ML-DSA Overview

Table of contents

1. FIPS 204 ML-DSA
   1. Applications:
2. ML-DSA advantages over classical digital signature algorithms
3. ML-DSA - Parameter set summary
4. NIST’s Known Answer Tests (KAT)
5. Leveraging ML-DSA and True Entropy
6. API overview
7. Example

• Algorithm type: Digital signature scheme.
• Main cryptographic assumption: Scheme based on the Module Learning With Errors problem.
• Copyright: Public Domain or Apache 2.0 License
• **GitHub Source

FIPS 204 ML-DSA

FIPS 204 is the Module-Lattice-Based Digital Signature Standard, which was developed by the National Institute of Standards and Technology (NIST) to provide a quantum-resistant digital signature mechanism. FIPS 204 specifies a module-lattice-based digital signature algorithm (ML-DSA), designed to ensure the security and integrity of digital communications and data against attacks that might be feasible with quantum computers

• FIPS 204

The standard is derived from the CRYSTALS-Dilithium submission, which was a selection from the NIST Post-Quantum Cryptography Standardization Project

• Nist post quantum cryptography .

ML-DSA is based on lattice-based cryptographic constructs, which are considered to be secure against both classical and quantum adversaries. This makes it a robust choice for long-term data integrity

The standard provides detailed specifications for generating, verifying, and managing digital signatures to ensure consistent and secure implementation across various applications.

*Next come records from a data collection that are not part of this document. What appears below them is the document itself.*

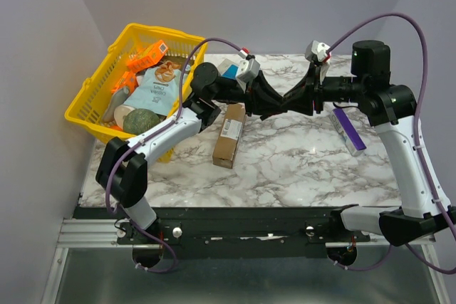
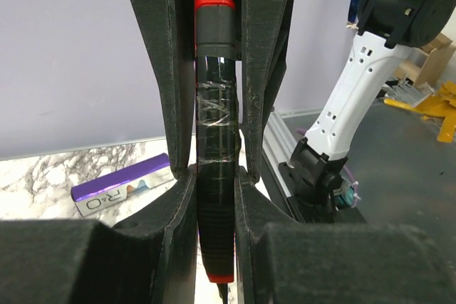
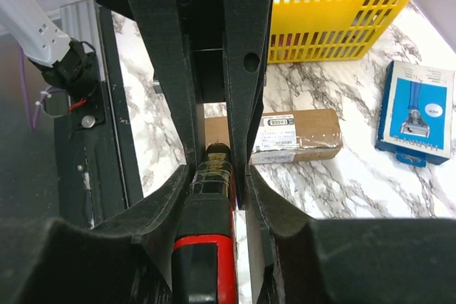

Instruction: Unpack the express box

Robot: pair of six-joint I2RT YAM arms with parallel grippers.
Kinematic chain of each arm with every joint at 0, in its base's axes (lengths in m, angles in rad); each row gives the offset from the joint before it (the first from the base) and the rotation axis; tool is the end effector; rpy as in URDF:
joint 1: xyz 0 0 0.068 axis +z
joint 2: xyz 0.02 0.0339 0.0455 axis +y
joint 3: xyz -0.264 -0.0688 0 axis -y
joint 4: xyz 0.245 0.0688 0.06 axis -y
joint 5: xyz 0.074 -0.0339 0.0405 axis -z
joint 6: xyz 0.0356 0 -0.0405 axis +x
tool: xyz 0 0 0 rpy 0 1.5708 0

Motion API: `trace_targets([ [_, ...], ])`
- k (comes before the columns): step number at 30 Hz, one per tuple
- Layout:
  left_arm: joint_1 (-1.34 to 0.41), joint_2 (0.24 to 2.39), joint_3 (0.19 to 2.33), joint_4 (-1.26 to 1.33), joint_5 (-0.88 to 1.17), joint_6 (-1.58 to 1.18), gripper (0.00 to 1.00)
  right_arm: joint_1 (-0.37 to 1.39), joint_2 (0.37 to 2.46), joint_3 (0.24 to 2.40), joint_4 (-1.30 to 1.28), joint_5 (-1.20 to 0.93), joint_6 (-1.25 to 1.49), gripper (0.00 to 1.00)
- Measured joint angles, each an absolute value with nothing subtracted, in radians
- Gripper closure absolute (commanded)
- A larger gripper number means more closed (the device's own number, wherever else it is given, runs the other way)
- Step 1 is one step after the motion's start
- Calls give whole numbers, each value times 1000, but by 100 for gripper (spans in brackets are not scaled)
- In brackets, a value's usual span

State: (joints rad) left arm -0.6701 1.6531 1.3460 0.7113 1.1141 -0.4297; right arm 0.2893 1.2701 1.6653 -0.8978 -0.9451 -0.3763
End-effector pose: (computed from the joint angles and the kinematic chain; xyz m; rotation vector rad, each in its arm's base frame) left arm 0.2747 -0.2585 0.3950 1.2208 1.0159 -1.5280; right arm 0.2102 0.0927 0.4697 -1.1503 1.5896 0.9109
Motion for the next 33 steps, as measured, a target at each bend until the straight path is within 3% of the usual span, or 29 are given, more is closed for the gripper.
trace_targets([
  [2,-667,1654,1346,711,1120,-430,100,290,1272,1665,-897,-942,-367,60],
  [9,-661,1654,1346,715,1129,-431,100,294,1274,1665,-890,-934,-351,65],
  [15,-650,1654,1337,714,1133,-431,100,295,1270,1666,-870,-912,-356,57],
  [17,-642,1658,1325,707,1138,-431,100,295,1260,1667,-857,-904,-360,47],
  [19,-638,1663,1320,704,1142,-431,100,295,1250,1669,-852,-899,-359,44],
  [33,-635,1665,1317,706,1156,-431,100,295,1251,1691,-863,-910,-379,44],
])
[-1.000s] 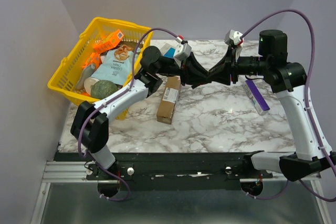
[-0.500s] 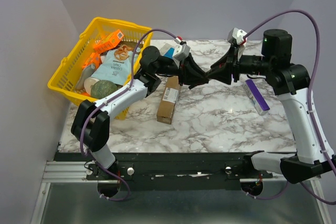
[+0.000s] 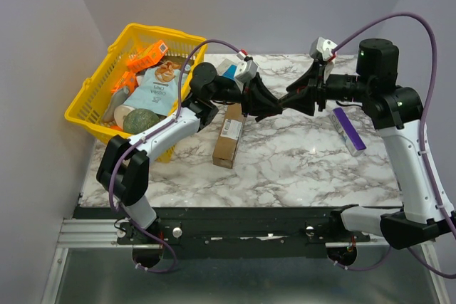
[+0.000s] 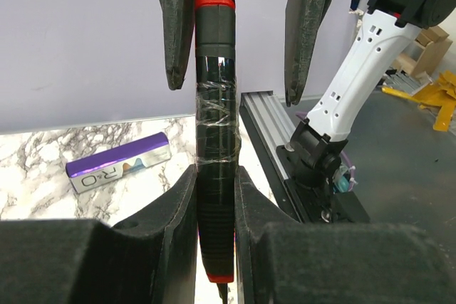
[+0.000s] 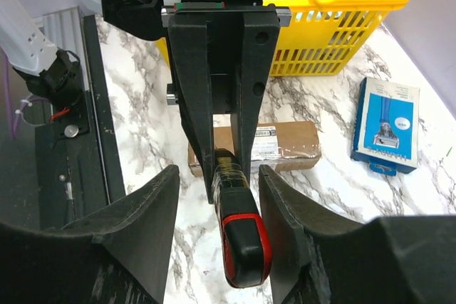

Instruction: Unpack the express box

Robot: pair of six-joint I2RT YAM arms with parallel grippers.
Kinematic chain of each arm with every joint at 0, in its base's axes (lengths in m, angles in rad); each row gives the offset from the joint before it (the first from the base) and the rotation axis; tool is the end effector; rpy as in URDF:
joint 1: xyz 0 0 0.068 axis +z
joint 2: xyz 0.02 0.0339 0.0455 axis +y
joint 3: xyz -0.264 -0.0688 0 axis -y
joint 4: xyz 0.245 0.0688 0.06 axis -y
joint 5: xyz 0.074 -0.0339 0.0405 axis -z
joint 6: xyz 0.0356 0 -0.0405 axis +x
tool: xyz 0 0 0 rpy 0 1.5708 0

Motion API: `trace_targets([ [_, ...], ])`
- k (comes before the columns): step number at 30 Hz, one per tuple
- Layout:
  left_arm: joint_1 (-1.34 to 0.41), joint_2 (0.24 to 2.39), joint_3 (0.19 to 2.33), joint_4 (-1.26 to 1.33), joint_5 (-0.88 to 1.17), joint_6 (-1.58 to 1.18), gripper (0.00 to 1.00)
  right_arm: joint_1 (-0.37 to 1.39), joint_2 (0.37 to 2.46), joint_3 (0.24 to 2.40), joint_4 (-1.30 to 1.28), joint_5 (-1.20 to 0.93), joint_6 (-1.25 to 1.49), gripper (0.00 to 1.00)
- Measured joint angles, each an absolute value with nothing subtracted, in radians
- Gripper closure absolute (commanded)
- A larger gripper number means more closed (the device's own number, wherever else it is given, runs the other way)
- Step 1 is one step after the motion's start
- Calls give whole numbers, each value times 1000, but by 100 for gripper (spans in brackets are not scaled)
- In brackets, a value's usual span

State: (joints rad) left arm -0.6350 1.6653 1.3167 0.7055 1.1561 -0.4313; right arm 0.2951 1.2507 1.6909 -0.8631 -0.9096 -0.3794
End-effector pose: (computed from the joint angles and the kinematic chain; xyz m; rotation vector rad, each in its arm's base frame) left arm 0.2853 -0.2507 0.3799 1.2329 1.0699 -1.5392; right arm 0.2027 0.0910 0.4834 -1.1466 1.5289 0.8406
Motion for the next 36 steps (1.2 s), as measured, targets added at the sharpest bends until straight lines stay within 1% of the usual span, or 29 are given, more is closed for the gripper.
trace_targets([
  [3,-635,1665,1317,706,1156,-431,100,295,1257,1691,-863,-910,-384,46],
  [10,-635,1665,1317,706,1156,-431,100,295,1280,1681,-874,-910,-403,56],
  [18,-635,1665,1317,706,1156,-431,100,295,1298,1680,-902,-911,-420,55],
  [21,-635,1665,1317,706,1156,-431,100,295,1298,1678,-912,-911,-420,58],
  [27,-635,1666,1317,704,1157,-431,100,295,1312,1677,-923,-925,-421,72],
  [28,-635,1667,1317,705,1160,-431,100,295,1314,1677,-922,-928,-421,83],
  [29,-635,1668,1317,705,1161,-431,100,295,1316,1677,-922,-933,-421,89],
  [30,-635,1669,1317,705,1161,-431,100,295,1318,1677,-923,-937,-420,92],
  [31,-635,1671,1317,705,1162,-431,100,294,1320,1677,-924,-941,-421,100],
  [32,-635,1671,1317,705,1163,-432,100,294,1324,1678,-926,-944,-423,99],
  [33,-634,1672,1317,705,1164,-432,95,293,1327,1679,-929,-949,-429,100],
  [34,-634,1673,1317,704,1164,-432,83,293,1333,1684,-933,-952,-432,100],
  [36,-629,1674,1317,701,1164,-434,73,290,1344,1692,-937,-953,-427,99],
])
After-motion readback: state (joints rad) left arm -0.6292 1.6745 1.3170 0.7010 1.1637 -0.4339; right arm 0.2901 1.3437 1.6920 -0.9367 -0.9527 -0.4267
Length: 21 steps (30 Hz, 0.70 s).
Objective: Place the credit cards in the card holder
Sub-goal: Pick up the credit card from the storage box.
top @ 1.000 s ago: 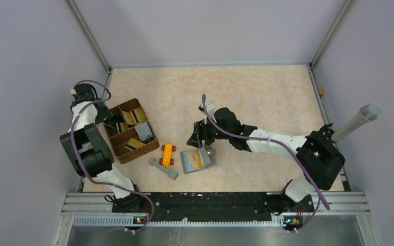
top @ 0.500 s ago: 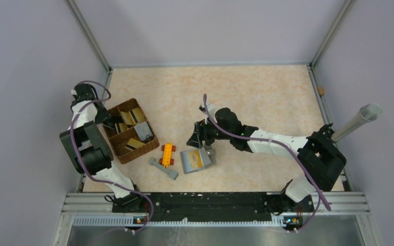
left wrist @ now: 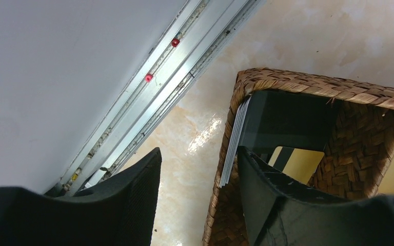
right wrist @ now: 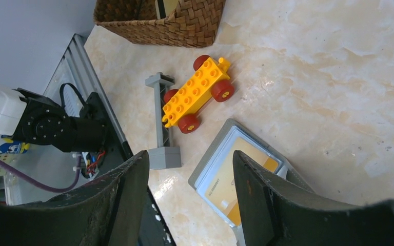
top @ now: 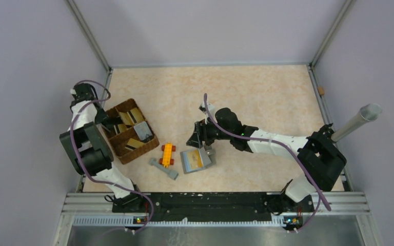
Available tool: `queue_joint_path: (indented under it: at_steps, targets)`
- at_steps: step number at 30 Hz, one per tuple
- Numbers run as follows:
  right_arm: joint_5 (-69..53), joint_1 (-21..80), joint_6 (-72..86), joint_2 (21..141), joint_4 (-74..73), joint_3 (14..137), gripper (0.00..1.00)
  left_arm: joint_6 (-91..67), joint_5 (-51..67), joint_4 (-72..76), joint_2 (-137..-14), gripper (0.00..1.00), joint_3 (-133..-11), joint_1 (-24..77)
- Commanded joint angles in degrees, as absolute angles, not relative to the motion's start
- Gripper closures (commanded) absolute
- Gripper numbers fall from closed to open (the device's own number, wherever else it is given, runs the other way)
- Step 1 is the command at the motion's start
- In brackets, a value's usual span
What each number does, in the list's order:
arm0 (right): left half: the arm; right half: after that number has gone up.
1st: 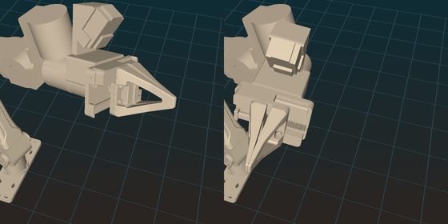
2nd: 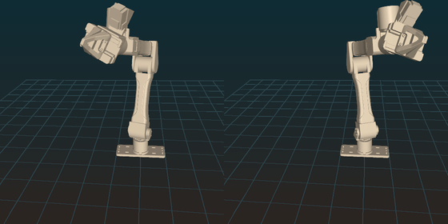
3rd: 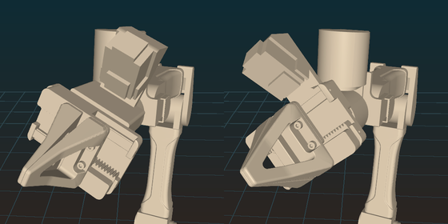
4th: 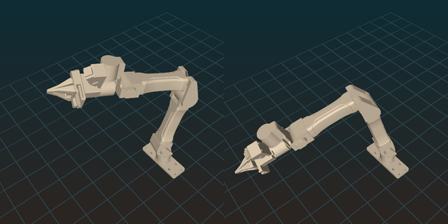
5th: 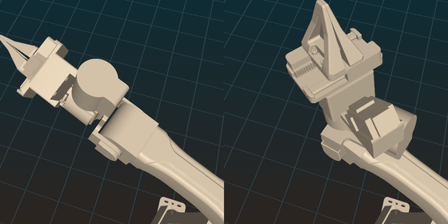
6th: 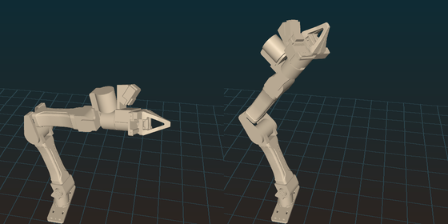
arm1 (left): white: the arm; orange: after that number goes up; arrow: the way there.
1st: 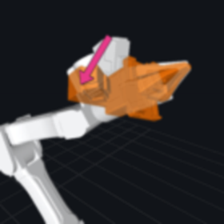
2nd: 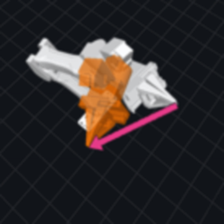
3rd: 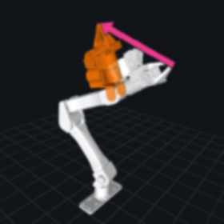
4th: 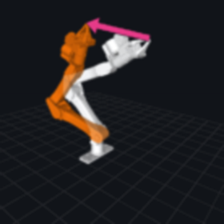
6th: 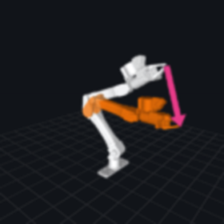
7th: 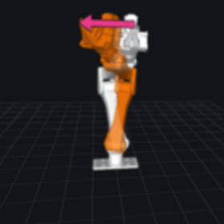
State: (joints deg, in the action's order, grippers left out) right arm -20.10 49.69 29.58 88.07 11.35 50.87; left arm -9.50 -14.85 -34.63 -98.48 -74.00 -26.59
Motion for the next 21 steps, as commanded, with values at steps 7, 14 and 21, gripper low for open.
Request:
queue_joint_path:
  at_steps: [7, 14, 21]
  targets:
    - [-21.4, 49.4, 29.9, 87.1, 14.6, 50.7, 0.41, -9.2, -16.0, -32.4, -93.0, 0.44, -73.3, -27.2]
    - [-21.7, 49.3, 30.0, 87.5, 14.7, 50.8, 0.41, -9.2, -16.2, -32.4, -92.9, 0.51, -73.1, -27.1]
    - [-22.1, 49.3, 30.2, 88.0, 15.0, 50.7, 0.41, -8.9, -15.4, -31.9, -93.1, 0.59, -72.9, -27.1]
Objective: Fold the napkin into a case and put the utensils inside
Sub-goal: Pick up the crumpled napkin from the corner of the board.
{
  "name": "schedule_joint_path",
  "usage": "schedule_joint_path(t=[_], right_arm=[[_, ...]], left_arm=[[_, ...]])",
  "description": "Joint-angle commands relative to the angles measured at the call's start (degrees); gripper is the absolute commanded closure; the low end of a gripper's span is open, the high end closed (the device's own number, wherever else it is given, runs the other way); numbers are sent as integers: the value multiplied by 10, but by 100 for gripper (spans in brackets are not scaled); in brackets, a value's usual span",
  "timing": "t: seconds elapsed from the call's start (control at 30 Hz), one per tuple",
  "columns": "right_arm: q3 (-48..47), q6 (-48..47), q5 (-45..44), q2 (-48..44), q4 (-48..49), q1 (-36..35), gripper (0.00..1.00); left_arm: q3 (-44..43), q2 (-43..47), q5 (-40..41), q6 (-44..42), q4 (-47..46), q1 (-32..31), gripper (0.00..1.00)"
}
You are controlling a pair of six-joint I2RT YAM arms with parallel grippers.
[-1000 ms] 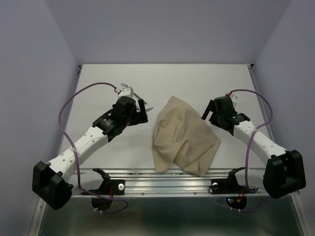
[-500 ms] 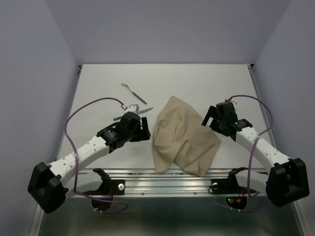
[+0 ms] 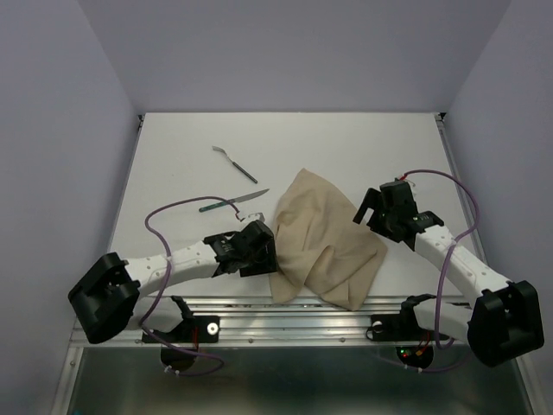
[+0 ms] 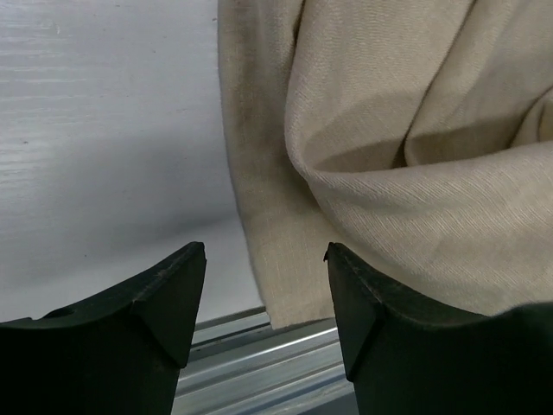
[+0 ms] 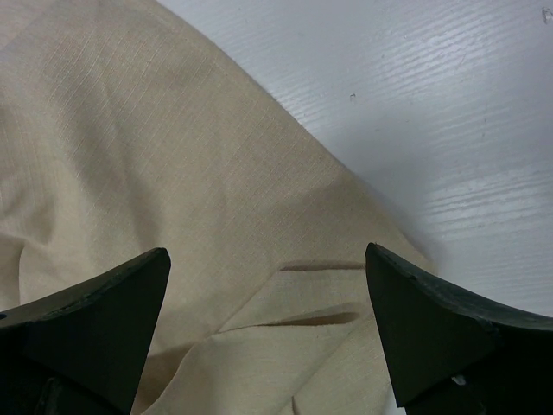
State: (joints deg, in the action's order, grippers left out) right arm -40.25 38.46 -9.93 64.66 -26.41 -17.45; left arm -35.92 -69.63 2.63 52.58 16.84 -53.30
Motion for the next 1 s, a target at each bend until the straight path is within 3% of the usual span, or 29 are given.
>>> schedule_joint_path(t=[0.0,0.17,0.3,0.37,0.63,0.83,0.97], right_arm=[[8,11,4,-3,2,-3,0],[24,21,5,-21,-14,-3,12],[42,40,11,-26,-32,-3,23],[53,53,16,-34,-44,-3,24],[76,79,13,-77,-78,-3,32],[88,87,18,-66,-71,-3,44],[97,91,24,-45,-58,-3,46]], left_arm=[[-20,-54,12,38,-25,-9,35],[-16,-97,31,39,-51,-9,40],[-38,-141,42,31,-58,-9,50],[-54,-165,51,21,-63,-8,66],[-100,-209,66,-23,-79,47,100],[-148,-238,66,-67,-74,101,100],[-166,-240,64,-80,-72,109,100]])
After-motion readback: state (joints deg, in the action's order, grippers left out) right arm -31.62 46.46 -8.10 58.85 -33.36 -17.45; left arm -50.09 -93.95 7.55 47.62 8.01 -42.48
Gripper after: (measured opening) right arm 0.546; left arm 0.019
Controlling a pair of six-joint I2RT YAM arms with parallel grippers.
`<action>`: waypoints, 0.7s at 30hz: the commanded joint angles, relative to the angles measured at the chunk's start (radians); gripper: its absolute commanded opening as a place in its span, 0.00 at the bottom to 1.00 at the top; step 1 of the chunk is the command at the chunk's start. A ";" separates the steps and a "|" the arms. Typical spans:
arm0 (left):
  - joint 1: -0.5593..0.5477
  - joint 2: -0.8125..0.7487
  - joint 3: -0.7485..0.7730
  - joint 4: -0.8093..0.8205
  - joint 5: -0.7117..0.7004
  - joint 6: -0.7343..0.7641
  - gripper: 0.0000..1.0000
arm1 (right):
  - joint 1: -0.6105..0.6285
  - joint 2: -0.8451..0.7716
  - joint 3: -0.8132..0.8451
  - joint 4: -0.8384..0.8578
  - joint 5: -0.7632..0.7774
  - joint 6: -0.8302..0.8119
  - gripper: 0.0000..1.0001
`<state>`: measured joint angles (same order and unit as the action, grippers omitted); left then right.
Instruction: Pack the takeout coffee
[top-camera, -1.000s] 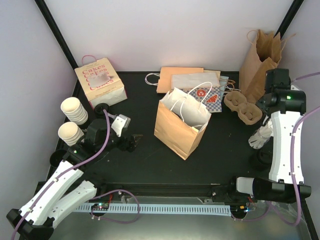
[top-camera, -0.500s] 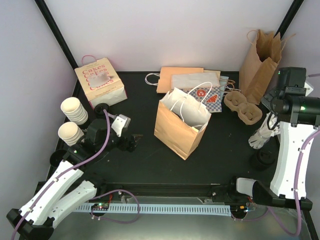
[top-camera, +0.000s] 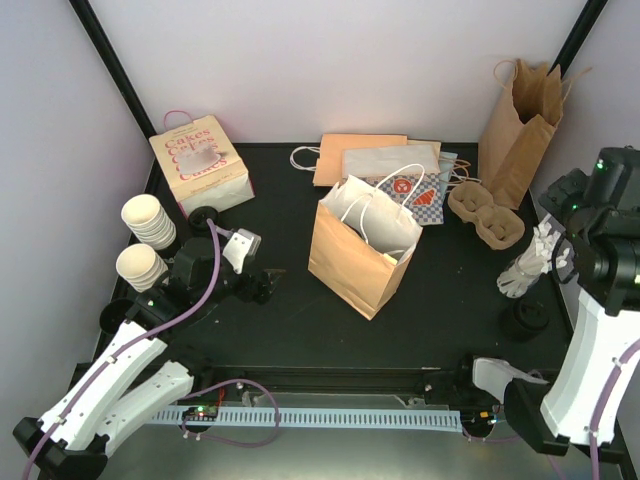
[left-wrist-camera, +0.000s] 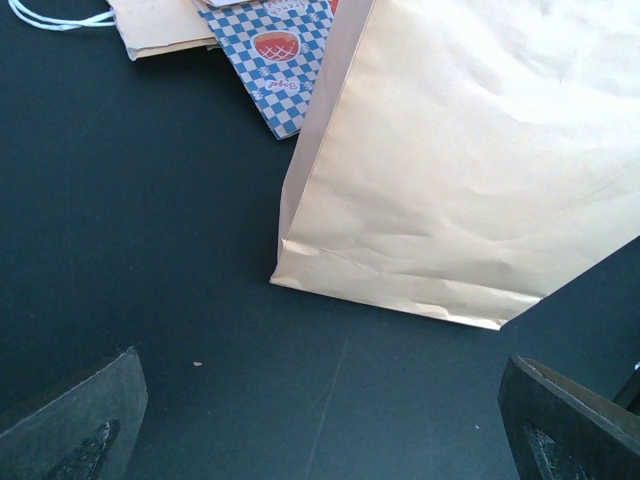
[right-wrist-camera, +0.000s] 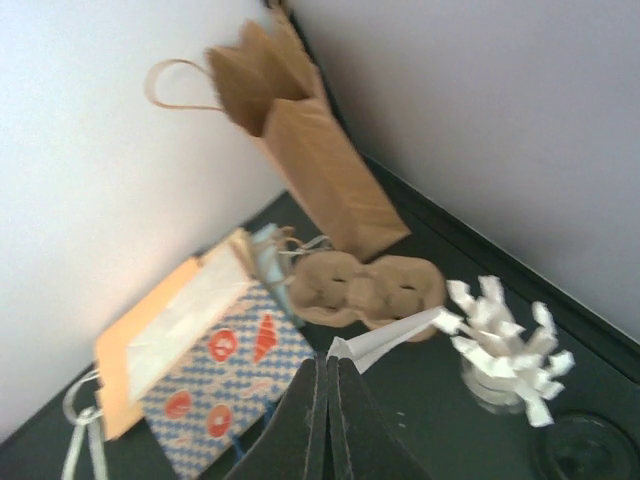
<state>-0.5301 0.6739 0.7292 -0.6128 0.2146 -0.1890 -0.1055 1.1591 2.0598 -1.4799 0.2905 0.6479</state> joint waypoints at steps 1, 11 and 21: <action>0.008 -0.004 -0.004 0.023 0.015 0.013 0.99 | -0.005 -0.086 0.000 0.166 -0.204 -0.074 0.01; 0.006 -0.003 -0.004 0.023 0.014 0.013 0.99 | -0.005 -0.189 -0.183 0.496 -0.720 -0.035 0.01; 0.007 -0.001 -0.004 0.022 0.012 0.011 0.99 | 0.002 -0.132 -0.281 0.751 -1.111 0.147 0.01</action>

FIPS 204 was initially published as a draft on August 24, 2023, with a public comment period that concluded on November 22, 2023 . Following the public comment period, necessary revisions were made to address feedback, and NIST aims to finalize and publish the standard for use in 2024.

Applications:

FIPS 204 can be applied in multiple scenarios where secure digital signatures are essential, including:

• Ensuring the integrity and authenticity of digital communications, documents, and transactions.
• Utilizing quantum-resistant signatures within various cryptographic protocols and systems.
• Implementing secure and verifiable signatures for sensitive and classified governmental and military communications.
• Enhancing the security of electronic transactions, contracts, and records within financial systems.
• Ensuring the authenticity and integrity of software updates and installations to prevent tampering and unauthorized alterations.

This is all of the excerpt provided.